> Work to complete
Go to the line below containing "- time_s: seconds" and print exactly from there through the line containing "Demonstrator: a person", both included. Print nothing else.

> Given material

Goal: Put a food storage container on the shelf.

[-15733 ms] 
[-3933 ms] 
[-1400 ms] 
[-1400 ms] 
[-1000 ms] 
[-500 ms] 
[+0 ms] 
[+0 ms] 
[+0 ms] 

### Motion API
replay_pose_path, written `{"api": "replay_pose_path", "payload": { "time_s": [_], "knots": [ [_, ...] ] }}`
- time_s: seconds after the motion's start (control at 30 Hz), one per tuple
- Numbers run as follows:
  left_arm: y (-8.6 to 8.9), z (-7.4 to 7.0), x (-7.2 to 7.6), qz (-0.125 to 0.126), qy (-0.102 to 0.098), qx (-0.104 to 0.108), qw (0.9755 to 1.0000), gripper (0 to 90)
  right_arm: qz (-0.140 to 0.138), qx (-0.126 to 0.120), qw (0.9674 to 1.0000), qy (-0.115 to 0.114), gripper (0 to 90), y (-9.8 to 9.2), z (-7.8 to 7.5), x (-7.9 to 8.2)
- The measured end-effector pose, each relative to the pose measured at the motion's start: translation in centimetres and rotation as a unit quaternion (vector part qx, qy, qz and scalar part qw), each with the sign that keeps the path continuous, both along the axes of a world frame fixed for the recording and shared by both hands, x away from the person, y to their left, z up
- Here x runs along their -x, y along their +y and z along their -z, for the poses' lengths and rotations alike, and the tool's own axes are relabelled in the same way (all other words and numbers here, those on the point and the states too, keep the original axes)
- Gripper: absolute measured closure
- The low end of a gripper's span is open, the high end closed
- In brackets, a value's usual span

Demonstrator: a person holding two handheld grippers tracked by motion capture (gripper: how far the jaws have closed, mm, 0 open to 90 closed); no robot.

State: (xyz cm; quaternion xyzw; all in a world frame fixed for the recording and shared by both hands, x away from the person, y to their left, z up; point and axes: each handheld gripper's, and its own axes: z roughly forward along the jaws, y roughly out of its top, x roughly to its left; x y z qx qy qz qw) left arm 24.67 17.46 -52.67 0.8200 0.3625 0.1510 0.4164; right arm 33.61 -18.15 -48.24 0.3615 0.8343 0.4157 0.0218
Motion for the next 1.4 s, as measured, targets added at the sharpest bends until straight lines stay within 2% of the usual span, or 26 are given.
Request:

> Answer to the problem
- time_s: seconds after the motion's start (control at 30 Hz), one per tuple
- Numbers run as follows:
  left_arm: y (-8.6 to 8.9), z (-7.4 to 7.0), x (-7.2 to 7.6), qz (-0.125 to 0.126), qy (-0.102 to 0.098), qx (-0.104 to 0.108), qw (0.9755 to 1.0000), gripper (0 to 90)
  right_arm: qz (-0.140 to 0.138), qx (-0.126 to 0.120), qw (0.9674 to 1.0000), qy (-0.115 to 0.114), gripper (0 to 90), y (-9.8 to 9.2), z (-7.8 to 7.5), x (-7.9 to 8.2)
- The measured end-effector pose, each relative to the pose measured at the motion's start: translation in centimetres and rotation as a unit quaternion (vector part qx, qy, qz and scalar part qw), each with the sign that keeps the path continuous, both along the axes of a world frame fixed for the recording and shared by both hands, x away from the person, y to their left, z up
- Here x runs along their -x, y along their +y and z along their -z, for the poses' lengths and rotations alike, and the tool's own axes are relabelled in the same way (all other words and numbers here, those on the point and the states too, keep the original axes)
- Gripper: absolute measured closure
- The low end of a gripper's span is open, the high end closed
- In brackets, a value's usual span

Demonstrator: a person holding two handheld grippers tracked by motion capture (gripper: how far the jaws have closed, mm, 0 open to 90 closed); no robot.

There is no more to add to the answer.